Uma ligação que dura a vida inteira
Quem aprende a olhar e a ouvir com atenção pode maravilhar-se continuamente com a beleza do mundo natural. Há tanto para descobrir e vivenciar quando se dedica tempo a isso. Mirja Brandorff ainda se lembra, com uma precisão quase perfeita, do momento da infância em que esse amor eterno despertou nela.
“Devia ter uns quatro anos e estava a ouvir a sebe do nosso jardim, porque de lá vinham sons de pássaros. Tinha de ser um ninho, mas eu era pequena demais e não conseguia ver nada. Então o meu pai levantou-me ao colo e pude olhar lá para dentro: havia um melro com filhotes entre o verde. Foi um momento absolutamente extraordinário.”
Sempre lá fora
É com esse mesmo entusiasmo contagiante que Mirja leva os seus alunos a explorar o exterior. Para ela, a essência está em aproximar as pessoas da natureza que as rodeia e, ao mesmo tempo, da sua própria criatividade — que muitas vezes se revela surpreendentemente rica.
Momentos como o do ninho na sebe percorrem a sua vida como um fio condutor. Mirja recupera-os da memória sem esforço, como fotografias instantâneas de uma infância calorosa passada no vale do Vechte, em Overijssel. Foi lá que, aos oito anos, já saía a explorar o campo com um caderno de esboços debaixo do braço.
Encontrava-se sempre “algures” ao ar livre — vagabundeando despreocupada, desenhando, encantada pela sensação da natureza à sua volta. Água ondulante e campos a abanar ao vento, nuvens a correr, pássaros a voar de passagem.
“Aprendi a observar muito bem os pássaros, as plantas e as borboletas”, conta Mirja, “e com isso fui acumulando muito conhecimento sobre a paisagem, o tempo e o que se pode ou não colher. Anotava tudo o que via e, quando chegava a casa, comparava as minhas notas com a informação dos guias de natureza. Foi assim que me tornei também uma apaixonada pela observação de aves.”
A natureza como destino
A natureza revelou-se o seu verdadeiro destino, ainda que esse caminho tenha tido algumas curvas. “O meu sonho era ser bióloga, mas a minha discalculia acabou por ser um obstáculo demasiado grande.”
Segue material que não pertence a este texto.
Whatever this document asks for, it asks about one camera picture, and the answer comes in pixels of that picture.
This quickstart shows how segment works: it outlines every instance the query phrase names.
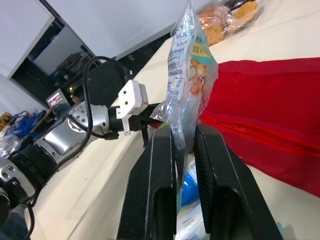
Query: red cloth
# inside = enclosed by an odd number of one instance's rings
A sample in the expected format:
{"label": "red cloth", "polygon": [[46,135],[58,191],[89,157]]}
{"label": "red cloth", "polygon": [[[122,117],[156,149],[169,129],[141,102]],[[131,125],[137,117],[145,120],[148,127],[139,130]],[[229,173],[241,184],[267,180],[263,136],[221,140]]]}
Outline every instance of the red cloth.
{"label": "red cloth", "polygon": [[201,119],[246,164],[320,197],[320,58],[220,64]]}

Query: clear plastic wrapper
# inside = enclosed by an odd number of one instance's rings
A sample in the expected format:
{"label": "clear plastic wrapper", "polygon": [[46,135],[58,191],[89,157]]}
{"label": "clear plastic wrapper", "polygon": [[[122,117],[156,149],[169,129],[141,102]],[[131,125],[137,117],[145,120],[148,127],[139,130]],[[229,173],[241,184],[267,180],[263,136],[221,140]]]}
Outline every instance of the clear plastic wrapper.
{"label": "clear plastic wrapper", "polygon": [[262,0],[213,0],[198,14],[209,45],[254,23],[261,6]]}
{"label": "clear plastic wrapper", "polygon": [[18,151],[23,141],[23,138],[13,134],[0,138],[0,158],[6,158],[10,154]]}
{"label": "clear plastic wrapper", "polygon": [[175,240],[209,240],[200,202],[178,219]]}
{"label": "clear plastic wrapper", "polygon": [[209,101],[218,77],[218,64],[210,53],[191,0],[171,36],[166,99],[154,109],[151,118],[169,123],[177,149],[190,152],[197,117]]}

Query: white table
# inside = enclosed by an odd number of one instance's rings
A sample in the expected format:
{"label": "white table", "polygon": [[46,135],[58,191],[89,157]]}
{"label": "white table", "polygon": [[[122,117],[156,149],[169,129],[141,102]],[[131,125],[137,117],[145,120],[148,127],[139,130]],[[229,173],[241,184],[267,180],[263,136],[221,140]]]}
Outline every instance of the white table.
{"label": "white table", "polygon": [[[320,57],[320,1],[266,2],[253,27],[210,48],[218,63]],[[150,103],[166,97],[170,46],[169,39],[135,78],[145,84]],[[141,133],[133,132],[88,146],[42,190],[31,239],[115,239],[128,176],[143,152],[142,144]],[[250,169],[274,220],[286,226],[285,239],[319,239],[320,198]]]}

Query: black cable
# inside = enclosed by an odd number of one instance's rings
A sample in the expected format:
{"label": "black cable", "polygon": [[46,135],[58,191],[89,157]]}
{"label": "black cable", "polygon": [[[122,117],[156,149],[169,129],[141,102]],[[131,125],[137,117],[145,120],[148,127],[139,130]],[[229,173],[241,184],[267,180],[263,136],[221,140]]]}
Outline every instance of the black cable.
{"label": "black cable", "polygon": [[28,211],[30,214],[30,229],[28,233],[25,235],[25,237],[23,238],[23,240],[28,240],[35,228],[35,214],[34,214],[34,211],[32,210],[32,206],[28,204],[26,207],[28,208]]}
{"label": "black cable", "polygon": [[[114,63],[119,68],[121,68],[124,71],[125,82],[127,82],[128,80],[130,80],[132,78],[132,73],[131,73],[131,71],[128,70],[128,68],[126,68],[124,65],[122,65],[120,62],[116,61],[115,59],[111,59],[111,58],[106,57],[106,56],[95,56],[95,57],[91,58],[86,63],[86,65],[84,66],[84,69],[83,69],[84,102],[85,102],[85,107],[86,107],[86,112],[87,112],[87,117],[88,117],[88,127],[86,128],[86,135],[85,135],[84,140],[81,143],[81,145],[73,153],[71,153],[69,156],[67,156],[65,159],[63,159],[61,162],[59,162],[52,169],[51,174],[49,175],[49,177],[48,177],[47,181],[45,182],[44,186],[49,182],[51,177],[58,171],[58,169],[63,164],[65,164],[67,161],[69,161],[70,159],[75,157],[78,153],[80,153],[80,151],[87,145],[91,135],[93,135],[93,136],[96,135],[95,137],[97,137],[97,138],[105,138],[102,135],[98,135],[98,134],[92,132],[92,130],[93,130],[93,119],[92,119],[92,112],[91,112],[91,102],[90,102],[90,96],[89,96],[88,82],[89,82],[89,68],[97,60],[106,60],[106,61]],[[41,192],[41,189],[38,189],[35,192],[33,198],[31,199],[31,203],[28,205],[28,209],[29,209],[29,212],[30,212],[30,218],[31,218],[31,226],[30,226],[29,232],[26,235],[26,237],[24,238],[24,240],[27,240],[31,236],[31,234],[32,234],[32,232],[33,232],[33,230],[35,228],[35,216],[34,216],[34,212],[32,210],[32,207],[34,207],[36,205],[40,192]]]}

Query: snack package
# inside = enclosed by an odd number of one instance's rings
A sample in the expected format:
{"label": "snack package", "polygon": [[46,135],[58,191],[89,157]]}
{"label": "snack package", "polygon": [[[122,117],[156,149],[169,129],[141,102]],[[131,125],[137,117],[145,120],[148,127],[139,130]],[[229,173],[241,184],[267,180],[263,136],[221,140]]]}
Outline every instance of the snack package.
{"label": "snack package", "polygon": [[254,22],[261,5],[262,0],[214,0],[212,6],[199,13],[209,45]]}
{"label": "snack package", "polygon": [[210,53],[205,32],[191,0],[171,36],[166,99],[150,117],[169,123],[177,149],[187,148],[190,152],[193,149],[197,117],[200,117],[209,101],[218,77],[218,64]]}

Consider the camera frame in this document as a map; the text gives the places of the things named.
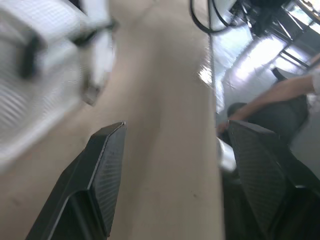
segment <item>cable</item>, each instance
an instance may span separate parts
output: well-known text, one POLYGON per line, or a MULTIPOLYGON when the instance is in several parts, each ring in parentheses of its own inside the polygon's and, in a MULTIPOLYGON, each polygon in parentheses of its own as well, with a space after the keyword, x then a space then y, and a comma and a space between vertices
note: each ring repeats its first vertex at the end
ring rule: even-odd
POLYGON ((189 6, 189 10, 190 10, 190 14, 191 14, 191 18, 194 22, 194 24, 203 32, 207 33, 207 34, 217 34, 217 33, 222 33, 225 32, 226 30, 229 29, 229 27, 224 27, 222 29, 218 29, 218 30, 214 30, 211 27, 208 28, 205 25, 203 25, 197 18, 196 14, 195 14, 195 10, 194 10, 194 0, 190 0, 190 6, 189 6))
POLYGON ((194 0, 190 0, 190 6, 189 6, 189 10, 190 10, 190 14, 191 14, 191 18, 194 22, 194 24, 203 32, 207 33, 207 34, 218 34, 218 33, 223 33, 225 31, 227 31, 230 27, 233 27, 233 28, 237 28, 237 27, 241 27, 243 25, 245 25, 246 23, 243 22, 239 25, 235 24, 235 20, 236 18, 238 17, 237 14, 235 14, 233 16, 233 18, 231 19, 231 22, 230 23, 227 23, 223 17, 220 15, 218 9, 217 9, 217 6, 216 6, 216 3, 215 3, 215 0, 212 0, 212 4, 213 4, 213 9, 217 15, 217 17, 219 18, 219 20, 223 23, 223 25, 225 25, 224 28, 222 29, 218 29, 218 30, 215 30, 215 29, 212 29, 211 27, 206 27, 204 26, 197 18, 196 14, 195 14, 195 10, 194 10, 194 0))

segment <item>white object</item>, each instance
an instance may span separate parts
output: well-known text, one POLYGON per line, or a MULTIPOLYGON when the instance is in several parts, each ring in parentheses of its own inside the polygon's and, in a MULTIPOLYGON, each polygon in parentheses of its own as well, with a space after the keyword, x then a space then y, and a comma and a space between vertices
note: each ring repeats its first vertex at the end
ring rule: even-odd
POLYGON ((0 173, 103 89, 113 62, 111 32, 98 33, 86 49, 71 39, 111 21, 107 1, 83 0, 82 9, 86 14, 62 0, 0 0, 0 173), (32 34, 41 49, 35 75, 23 79, 19 67, 32 34))
POLYGON ((220 169, 231 174, 237 169, 234 150, 224 141, 219 138, 216 139, 217 159, 219 161, 220 169))

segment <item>white sleeve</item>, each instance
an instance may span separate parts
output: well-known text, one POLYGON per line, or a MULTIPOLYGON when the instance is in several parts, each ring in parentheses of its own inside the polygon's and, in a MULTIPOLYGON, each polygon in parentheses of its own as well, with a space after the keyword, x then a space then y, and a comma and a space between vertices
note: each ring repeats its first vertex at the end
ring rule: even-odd
POLYGON ((315 94, 320 95, 320 69, 313 70, 311 75, 315 94))

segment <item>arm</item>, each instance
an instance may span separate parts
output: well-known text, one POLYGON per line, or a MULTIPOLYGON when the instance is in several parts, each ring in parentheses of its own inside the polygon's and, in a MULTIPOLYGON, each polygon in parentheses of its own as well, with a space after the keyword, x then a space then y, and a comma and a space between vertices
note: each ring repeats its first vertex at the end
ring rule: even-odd
POLYGON ((229 120, 244 120, 266 105, 314 93, 315 90, 312 78, 312 75, 305 75, 279 82, 274 87, 236 111, 230 116, 229 120))

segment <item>hand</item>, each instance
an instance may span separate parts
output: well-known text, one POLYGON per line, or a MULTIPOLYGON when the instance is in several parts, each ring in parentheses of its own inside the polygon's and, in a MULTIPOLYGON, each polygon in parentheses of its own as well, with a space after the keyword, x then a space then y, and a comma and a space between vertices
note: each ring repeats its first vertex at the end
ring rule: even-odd
POLYGON ((218 127, 216 128, 217 132, 219 134, 222 134, 228 128, 228 125, 229 125, 229 121, 225 121, 223 123, 220 123, 218 125, 218 127))
Depois de uma licenciatura na área da saúde, Mirja trabalhou como enfermeira comunitária e percebeu que o seu talento de observação funcionava tão bem dentro de quatro paredes como ao ar livre. “E a componente de anatomia do meu curso ajudou-me a progredir no processo de desenho.”
Trabalho e passatempo foram-se reforçando mutuamente. As horas livres eram passadas no campo ou na floresta — mesmo com chuva ou vento forte. “Aprendi uma lição importante com a minha mãe”, diz Mirja. “Independentemente do tempo que faça, vai lá para fora! Depois disso, sentes-te sempre melhor.“
Um mosaico de estações
Um amor sem limites pela natureza — foi algo que Mirja trouxe de casa. “A minha mãe vinha de uma quinta, era uma pessoa genuinamente ligada ao exterior e sentia-se rapidamente sufocada dentro de casa. Com o meu pai adorava andar de bicicleta; pelo caminho, ele ensinava-me a olhar para a natureza e contava-me muita coisa sobre a região e a sua história.”
Na mesa da cozinha em Rottevalle — onde a ilustradora se instalou na Frísia em 2013 — ela espalha os seus esboços e revela-se um colorido mosaico das estações do ano, salpicado de anotações escritas à mão.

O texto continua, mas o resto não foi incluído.